Despite what many believe, networking is not solely a strategy for a tangible return on investment. It’s a way of life because it’s your name and it’s your brand that’s at stake. If you are an entrepreneur or a business person, networking is something you need to excel at, especially if you’re new at this. There’s no avoiding it but don’t let it hold you back on account of some imaginary number that needs to be attained.

Trust is your key differentiator

There are countless examples of networking and friendships that are crafted over the years inevitably turning into major business opportunities at some point in time. The hard part (or the fun part, depending on how much of an adventurer you are) is the inability to look forward. You just can’t know what direction the developments will take. However cheesy this sounds, only time will tell.

Aaaaaaaaand now I’m hungry.

Once again, it’s about that all-important trust I seem to create a habit of talking about. Only this time – it’s about the trust you need to have, whether it’s in yourself, a higher power or whatever.

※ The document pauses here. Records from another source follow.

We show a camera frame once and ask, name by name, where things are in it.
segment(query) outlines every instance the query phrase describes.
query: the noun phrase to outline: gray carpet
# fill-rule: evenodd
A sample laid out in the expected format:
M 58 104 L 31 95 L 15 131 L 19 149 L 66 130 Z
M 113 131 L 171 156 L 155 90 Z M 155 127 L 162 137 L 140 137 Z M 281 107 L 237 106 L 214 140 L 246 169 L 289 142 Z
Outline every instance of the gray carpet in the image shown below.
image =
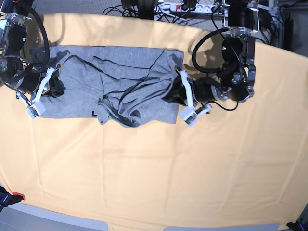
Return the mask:
M 213 4 L 214 0 L 199 0 L 200 4 Z M 181 0 L 166 0 L 166 2 L 181 2 Z M 121 0 L 35 0 L 34 6 L 39 14 L 47 13 L 92 13 L 102 14 L 107 7 L 117 6 Z M 121 16 L 119 12 L 111 12 L 109 15 Z M 222 22 L 216 21 L 218 27 L 222 27 Z M 194 19 L 188 23 L 189 26 L 201 29 L 215 30 L 210 17 L 204 19 Z

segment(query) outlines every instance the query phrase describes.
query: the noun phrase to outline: gray floor
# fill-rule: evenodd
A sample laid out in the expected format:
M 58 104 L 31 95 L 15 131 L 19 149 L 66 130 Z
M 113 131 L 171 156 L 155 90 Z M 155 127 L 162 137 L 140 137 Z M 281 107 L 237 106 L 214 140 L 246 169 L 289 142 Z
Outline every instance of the gray floor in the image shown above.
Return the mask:
M 199 0 L 200 4 L 213 4 L 214 0 Z M 165 0 L 165 2 L 182 2 L 181 0 Z M 121 0 L 35 0 L 35 9 L 40 14 L 45 13 L 92 13 L 102 14 L 107 7 L 117 6 Z M 120 13 L 111 12 L 109 15 L 120 16 Z M 210 17 L 204 19 L 191 20 L 188 25 L 201 29 L 215 30 Z M 222 22 L 217 21 L 218 27 L 222 27 Z M 256 37 L 263 38 L 261 33 Z
M 11 208 L 4 208 L 0 214 L 0 231 L 108 231 L 107 224 L 99 221 L 71 217 L 63 214 L 49 214 L 48 219 L 33 216 Z M 62 216 L 62 222 L 52 220 Z M 165 231 L 277 231 L 278 224 L 232 228 L 179 228 L 169 227 Z

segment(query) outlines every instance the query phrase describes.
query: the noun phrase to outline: black wire
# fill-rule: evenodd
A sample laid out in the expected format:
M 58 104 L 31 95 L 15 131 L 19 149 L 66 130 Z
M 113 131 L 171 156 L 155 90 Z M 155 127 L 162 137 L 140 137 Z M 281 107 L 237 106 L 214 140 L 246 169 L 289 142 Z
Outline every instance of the black wire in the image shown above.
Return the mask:
M 1 76 L 0 76 L 0 82 L 3 84 L 3 85 L 5 85 L 6 87 L 8 87 L 9 89 L 11 89 L 11 90 L 13 90 L 13 91 L 15 91 L 15 92 L 18 92 L 19 94 L 20 94 L 20 96 L 25 100 L 25 102 L 28 104 L 28 106 L 30 107 L 31 106 L 31 104 L 29 103 L 29 99 L 23 94 L 23 93 L 21 93 L 19 90 L 17 90 L 17 89 L 15 89 L 15 88 L 13 88 L 13 87 L 11 87 L 9 84 L 7 84 L 6 82 L 4 82 L 4 80 L 1 78 Z
M 282 16 L 281 8 L 293 7 L 293 6 L 295 6 L 295 5 L 299 4 L 299 3 L 303 3 L 303 2 L 308 2 L 308 0 L 299 0 L 299 1 L 294 2 L 294 3 L 291 4 L 291 5 L 284 4 L 284 5 L 282 5 L 282 6 L 279 7 L 279 13 L 280 13 L 280 16 L 282 17 L 282 21 L 283 21 L 284 24 L 285 24 L 285 19 L 284 19 L 284 17 Z
M 23 61 L 25 61 L 27 64 L 30 64 L 31 62 L 29 62 L 27 59 L 25 59 L 25 58 L 23 58 L 23 57 L 21 57 L 21 56 L 19 56 L 19 55 L 16 55 L 16 54 L 8 54 L 8 55 L 5 55 L 5 56 L 3 56 L 3 58 L 17 58 L 17 59 L 21 59 L 21 60 L 23 60 Z
M 123 11 L 121 11 L 121 10 L 119 10 L 118 8 L 116 8 L 116 7 L 113 7 L 112 9 L 110 9 L 105 15 L 108 15 L 110 12 L 112 12 L 112 11 L 117 11 L 117 12 L 120 12 L 121 13 L 121 15 L 123 15 L 124 14 L 124 12 Z
M 26 53 L 25 53 L 24 47 L 22 48 L 22 51 L 23 51 L 23 56 L 24 56 L 24 58 L 27 59 L 27 58 L 26 58 Z
M 214 5 L 219 5 L 222 3 L 222 0 L 214 0 Z
M 23 1 L 18 1 L 17 5 L 21 6 L 22 8 L 24 8 L 26 11 L 28 11 L 30 14 L 32 14 L 32 16 L 35 18 L 35 20 L 38 23 L 39 29 L 42 33 L 43 36 L 43 41 L 44 41 L 44 49 L 45 49 L 45 59 L 42 62 L 39 63 L 34 63 L 34 66 L 40 66 L 40 67 L 44 67 L 48 64 L 49 62 L 49 56 L 50 56 L 50 49 L 49 49 L 49 43 L 48 43 L 48 37 L 47 37 L 47 33 L 44 27 L 44 24 L 41 20 L 41 18 L 39 17 L 38 13 L 30 6 L 28 6 L 26 3 L 24 3 Z
M 174 20 L 172 23 L 175 23 L 177 20 L 183 18 L 185 15 L 187 15 L 190 11 L 192 11 L 192 9 L 189 9 L 185 14 L 181 15 L 180 17 L 178 17 L 176 20 Z
M 108 9 L 110 9 L 110 8 L 113 8 L 113 9 L 116 8 L 116 9 L 118 9 L 118 7 L 120 7 L 120 6 L 122 6 L 122 5 L 107 7 L 107 8 L 103 11 L 102 15 L 104 15 L 104 13 L 105 13 L 106 10 L 108 10 Z
M 138 16 L 138 12 L 133 10 L 133 9 L 125 9 L 125 11 L 133 12 L 135 14 L 135 17 Z
M 266 41 L 264 41 L 264 40 L 261 39 L 261 38 L 255 37 L 255 39 L 258 39 L 258 40 L 260 40 L 261 42 L 263 42 L 264 44 L 266 44 Z
M 206 41 L 208 40 L 210 37 L 213 37 L 215 35 L 217 35 L 218 33 L 221 33 L 221 32 L 226 32 L 228 31 L 227 29 L 219 29 L 219 30 L 215 30 L 215 31 L 212 31 L 211 33 L 205 35 L 198 43 L 197 45 L 195 46 L 193 52 L 192 52 L 192 64 L 194 66 L 194 68 L 196 68 L 198 71 L 200 72 L 203 72 L 203 73 L 217 73 L 220 71 L 220 68 L 203 68 L 201 66 L 199 66 L 199 64 L 197 63 L 197 59 L 196 59 L 196 56 L 197 56 L 197 52 L 199 50 L 199 48 L 201 47 L 201 45 Z
M 160 6 L 159 6 L 159 5 L 157 5 L 157 6 L 158 6 L 160 12 L 163 14 L 162 17 L 164 17 L 164 18 L 170 23 L 170 20 L 167 18 L 166 14 L 162 11 L 162 9 L 160 8 Z
M 266 44 L 267 45 L 270 45 L 270 41 L 269 41 L 269 39 L 265 36 L 265 34 L 264 34 L 264 32 L 262 31 L 262 30 L 260 30 L 260 32 L 261 32 L 261 34 L 262 34 L 262 36 L 264 37 L 264 39 L 265 39 L 265 41 L 266 41 Z
M 270 33 L 271 33 L 271 38 L 270 38 L 270 44 L 273 44 L 274 37 L 279 38 L 279 30 L 278 27 L 272 22 L 270 26 L 273 26 L 274 29 L 271 27 Z
M 177 11 L 178 11 L 178 9 L 176 8 L 176 9 L 175 9 L 175 12 L 177 12 Z M 175 18 L 172 20 L 171 23 L 174 23 L 174 20 L 175 20 Z
M 135 10 L 135 6 L 133 6 L 133 9 L 132 9 L 132 10 L 133 10 L 133 12 L 134 12 L 134 14 L 135 14 L 135 17 L 138 17 L 138 11 Z
M 225 37 L 223 36 L 223 34 L 219 31 L 219 29 L 218 29 L 218 27 L 217 27 L 217 25 L 216 25 L 216 23 L 215 23 L 215 21 L 214 21 L 214 13 L 215 13 L 221 6 L 222 6 L 222 3 L 219 4 L 219 6 L 217 6 L 217 7 L 213 10 L 213 12 L 211 13 L 211 19 L 212 19 L 212 22 L 213 22 L 213 24 L 214 24 L 216 30 L 219 32 L 219 34 L 220 34 L 220 35 L 222 36 L 222 38 L 225 40 L 226 38 L 225 38 Z M 240 66 L 243 66 L 243 64 L 242 64 L 242 62 L 241 62 L 239 56 L 237 55 L 235 49 L 233 48 L 233 46 L 231 46 L 231 44 L 229 44 L 228 41 L 227 41 L 227 45 L 233 50 L 233 52 L 234 52 L 234 54 L 235 54 L 237 60 L 239 61 Z
M 238 101 L 236 102 L 236 106 L 235 106 L 234 108 L 232 108 L 232 109 L 225 108 L 225 107 L 221 106 L 221 105 L 220 105 L 218 102 L 216 102 L 216 101 L 208 101 L 206 104 L 203 105 L 203 107 L 205 107 L 205 106 L 206 106 L 207 104 L 209 104 L 209 103 L 214 103 L 214 104 L 216 104 L 217 106 L 219 106 L 220 108 L 222 108 L 223 110 L 225 110 L 225 111 L 227 111 L 227 112 L 235 111 L 235 110 L 238 108 L 238 106 L 239 106 L 239 102 L 238 102 Z
M 284 23 L 276 16 L 272 16 L 273 18 L 276 18 L 278 20 L 278 22 L 280 22 L 283 26 L 284 26 Z
M 202 17 L 206 17 L 206 16 L 208 16 L 208 14 L 206 14 L 206 15 L 200 15 L 200 16 L 198 16 L 198 17 L 195 17 L 195 18 L 192 18 L 192 19 L 189 19 L 189 20 L 186 20 L 186 21 L 179 22 L 178 24 L 186 23 L 186 22 L 189 22 L 189 21 L 191 21 L 191 20 L 198 19 L 198 18 L 202 18 Z

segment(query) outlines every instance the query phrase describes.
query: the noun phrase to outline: table
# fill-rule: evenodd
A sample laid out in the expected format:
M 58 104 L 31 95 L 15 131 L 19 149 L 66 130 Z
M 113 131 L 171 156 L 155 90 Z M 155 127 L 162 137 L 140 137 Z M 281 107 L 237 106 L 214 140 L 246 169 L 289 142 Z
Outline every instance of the table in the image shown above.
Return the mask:
M 112 16 L 43 16 L 51 44 L 135 46 L 185 52 L 208 31 Z M 42 44 L 28 26 L 27 47 Z M 198 52 L 221 65 L 221 39 Z M 110 230 L 229 227 L 295 221 L 308 202 L 308 59 L 258 43 L 255 97 L 234 112 L 215 105 L 194 128 L 137 129 L 96 119 L 30 120 L 0 89 L 0 182 L 25 203 L 102 220 Z M 232 108 L 233 102 L 224 103 Z

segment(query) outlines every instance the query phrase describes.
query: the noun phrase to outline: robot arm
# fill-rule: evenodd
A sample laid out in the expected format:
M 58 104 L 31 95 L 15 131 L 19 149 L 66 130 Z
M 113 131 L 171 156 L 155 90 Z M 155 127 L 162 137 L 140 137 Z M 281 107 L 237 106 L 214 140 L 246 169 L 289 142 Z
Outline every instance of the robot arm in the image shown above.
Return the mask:
M 214 24 L 217 30 L 202 38 L 194 48 L 192 63 L 202 73 L 216 73 L 215 79 L 218 81 L 211 77 L 195 80 L 186 71 L 178 70 L 178 80 L 164 100 L 186 106 L 180 116 L 189 126 L 193 126 L 200 115 L 209 113 L 212 109 L 211 103 L 226 111 L 233 111 L 239 103 L 254 96 L 256 41 L 251 34 L 259 30 L 257 6 L 258 0 L 223 0 L 213 11 L 213 23 L 213 14 L 221 7 L 225 14 L 228 12 L 228 18 L 224 16 L 224 28 L 218 29 Z M 227 31 L 229 34 L 224 36 L 222 33 Z M 221 49 L 224 63 L 218 68 L 203 68 L 197 63 L 197 51 L 206 40 L 218 34 L 224 38 Z M 236 107 L 226 109 L 217 103 L 227 99 L 236 102 Z
M 17 98 L 28 106 L 29 115 L 35 118 L 45 111 L 37 99 L 59 97 L 64 93 L 64 86 L 58 79 L 58 68 L 46 70 L 50 55 L 48 38 L 40 17 L 31 8 L 33 1 L 5 0 L 1 6 L 5 18 L 0 20 L 0 86 L 6 85 L 16 91 Z M 25 21 L 31 19 L 29 13 L 36 19 L 44 40 L 45 59 L 40 63 L 32 64 L 20 56 L 27 37 Z M 31 94 L 33 100 L 25 93 Z

The entrepreneurial world is a sensitive matter. You can passionately believe that your idea is a sure-fire winner, only to become a statistic in the ‘fail’ column. Hell, even the ‘overnight success’ often takes years and years to achieve.

Put all your understanding of how the economy works and market developments aside for the moment. By trusting in yourself that you are doing the right thing for the right reason and trusting things will pan out, it will drive you to cultivate deep personal connections. You know the kind: when people that have known you for some time have learned to trust you and mutually value the relationship you have.

Networking is a lot like relationship building where you work toward achieving goals. It starts with meeting people and if done right ends with you being a successful leader. It worked for me and I see no reason why it shouldn’t work for you.